2-byte characters recently broken? Or do I misremember?
-
I was fairly sure that I recalled that Notepad++ supports 2-byte characters (i.e. an “a” with an umlaut over it, “ä”). However, recently, I notice that whenever I type such a character, save the text file in Notepad++, and then re-open the file, the ä gets replaced by a questionmark ?
-
Notepad++, even the newest v8.9.1.2 handles non-ASCII characters just fine.
You will want to check your encoding – make sure that Notepad++ thinks the encoding is what the file is actually encoded as. For example, if Notepad++ thinks it’s UTF8, but your file is actually one of the ANSI encodings (like the Windows 1252 character set), then the file will have a single byte 0xE4 for
ä
, but Notepad++ sees that as an incomplete UTF8 sequence, and doesn’t know what to do with it – 0xE4 is actually a byte that says to a UTF8 interpreter “this is the first byte of a 3-byte sequence”, but then there are no more bytes that meet proper UTF8 encoding that follow, so it shows a ? to indicate it’s reaction of “huh, what?”.So if you have a file that is showing ? instead of
ä
, look down in the status bar to see if Notepad++ thinks the file is UTF8 – it will say near the lower-right corner. If it does, try going to Encoding > ANSI and see if that now displays the file as you expect. -
@peterjones Apologies, I hadn’t seen that you’d replied.

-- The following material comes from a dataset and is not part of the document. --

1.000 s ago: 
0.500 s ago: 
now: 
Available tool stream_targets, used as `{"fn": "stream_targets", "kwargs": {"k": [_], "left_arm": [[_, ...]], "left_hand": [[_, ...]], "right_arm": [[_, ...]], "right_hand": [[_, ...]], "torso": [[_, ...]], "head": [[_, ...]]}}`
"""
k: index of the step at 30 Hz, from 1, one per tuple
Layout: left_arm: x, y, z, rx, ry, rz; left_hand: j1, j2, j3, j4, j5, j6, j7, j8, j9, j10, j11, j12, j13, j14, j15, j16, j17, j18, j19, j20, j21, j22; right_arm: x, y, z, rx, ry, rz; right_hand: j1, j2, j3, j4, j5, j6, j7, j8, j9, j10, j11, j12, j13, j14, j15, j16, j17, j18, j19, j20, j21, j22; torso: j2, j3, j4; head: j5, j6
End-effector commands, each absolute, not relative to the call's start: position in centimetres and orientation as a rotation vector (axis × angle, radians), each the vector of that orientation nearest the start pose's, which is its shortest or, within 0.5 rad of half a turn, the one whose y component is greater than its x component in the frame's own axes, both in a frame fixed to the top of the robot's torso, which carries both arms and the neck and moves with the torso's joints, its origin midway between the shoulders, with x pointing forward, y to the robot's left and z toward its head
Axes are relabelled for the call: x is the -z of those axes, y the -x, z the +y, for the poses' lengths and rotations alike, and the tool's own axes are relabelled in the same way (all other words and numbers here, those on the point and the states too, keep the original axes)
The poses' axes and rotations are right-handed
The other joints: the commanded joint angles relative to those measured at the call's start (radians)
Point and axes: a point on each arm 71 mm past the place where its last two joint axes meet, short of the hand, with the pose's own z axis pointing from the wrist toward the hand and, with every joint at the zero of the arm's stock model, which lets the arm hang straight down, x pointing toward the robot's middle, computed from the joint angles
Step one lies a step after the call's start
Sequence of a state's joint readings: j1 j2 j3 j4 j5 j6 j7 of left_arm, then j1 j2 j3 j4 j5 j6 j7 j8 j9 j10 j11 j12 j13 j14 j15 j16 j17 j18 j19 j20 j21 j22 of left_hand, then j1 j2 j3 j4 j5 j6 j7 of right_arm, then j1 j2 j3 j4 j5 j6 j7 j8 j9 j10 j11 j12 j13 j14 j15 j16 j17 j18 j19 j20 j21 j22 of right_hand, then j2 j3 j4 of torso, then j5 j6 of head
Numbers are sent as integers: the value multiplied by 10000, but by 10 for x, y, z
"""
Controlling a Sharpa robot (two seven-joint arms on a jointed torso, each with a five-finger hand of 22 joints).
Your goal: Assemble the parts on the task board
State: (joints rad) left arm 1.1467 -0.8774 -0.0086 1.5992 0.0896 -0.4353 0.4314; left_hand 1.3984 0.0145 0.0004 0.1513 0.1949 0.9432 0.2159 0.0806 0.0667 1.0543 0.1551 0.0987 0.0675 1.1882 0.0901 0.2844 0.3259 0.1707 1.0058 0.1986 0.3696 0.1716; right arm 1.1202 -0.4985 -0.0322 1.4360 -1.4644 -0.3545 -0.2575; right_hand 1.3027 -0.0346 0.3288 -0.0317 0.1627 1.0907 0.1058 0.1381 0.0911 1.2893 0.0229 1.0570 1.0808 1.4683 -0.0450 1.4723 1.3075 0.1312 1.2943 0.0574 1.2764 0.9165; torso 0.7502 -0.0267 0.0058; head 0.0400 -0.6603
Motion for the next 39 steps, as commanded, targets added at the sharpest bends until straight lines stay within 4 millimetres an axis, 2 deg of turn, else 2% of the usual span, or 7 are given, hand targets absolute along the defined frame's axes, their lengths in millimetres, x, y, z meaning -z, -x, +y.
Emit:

Weirdness. The encoding is showing as “TIS-620”. (Thai …)
If I click on Encoding->ANSI or Encoding->UTF-8 the TIS-620 in the status bar does not change.
At the bottom left it says “Normal text file”.
Further thoughts appreciated, thanks. (n.b. this is now Notepad++ v8.1.9.3)
-Jay -
@jay-libove said in 2-byte characters recently broken? Or do I misremember?:
The encoding is showing as “TIS-620”. (Thai …)
It is probably your intent that the file is UTF-8?
And you have autodetection of encoding turned on in the Preferences?
Hmmm, there’s a known bug where UTF-8 files are detected as TIS-620 … maybe this is happening to you?Here are some references to this bug:
- https://github.com/notepad-plus-plus/notepad-plus-plus/issues/10916
- https://github.com/notepad-plus-plus/notepad-plus-plus/search?q=TIS-620&type=issues
Autodetection is not an exact science (well, it hasn’t been proven to be, anyway). I came up with a method to mitigate this bug somewhat, you may want to have a look HERE.
Another way to “solve” this problem is to turn autodetect of encoding off. Then, with N++ settings as default, your file probably will show UTF-8 on the status bar after loading.
@jay-libove said in 2-byte characters recently broken? Or do I misremember?:
If I click on Encoding->ANSI or Encoding->UTF-8 the TIS-620 in the status bar does not change.
This is because Notepad++ thinks your file is encoded as TIS-620 and you are telling it to reinterpret it (without changing it) as UTF-8. Probably the reinterpret fails because of the corruption the bug has caused?
-
Thanks very much @Alan-Kilborn
I’ll jump in to the other thread (levicki).
-Jay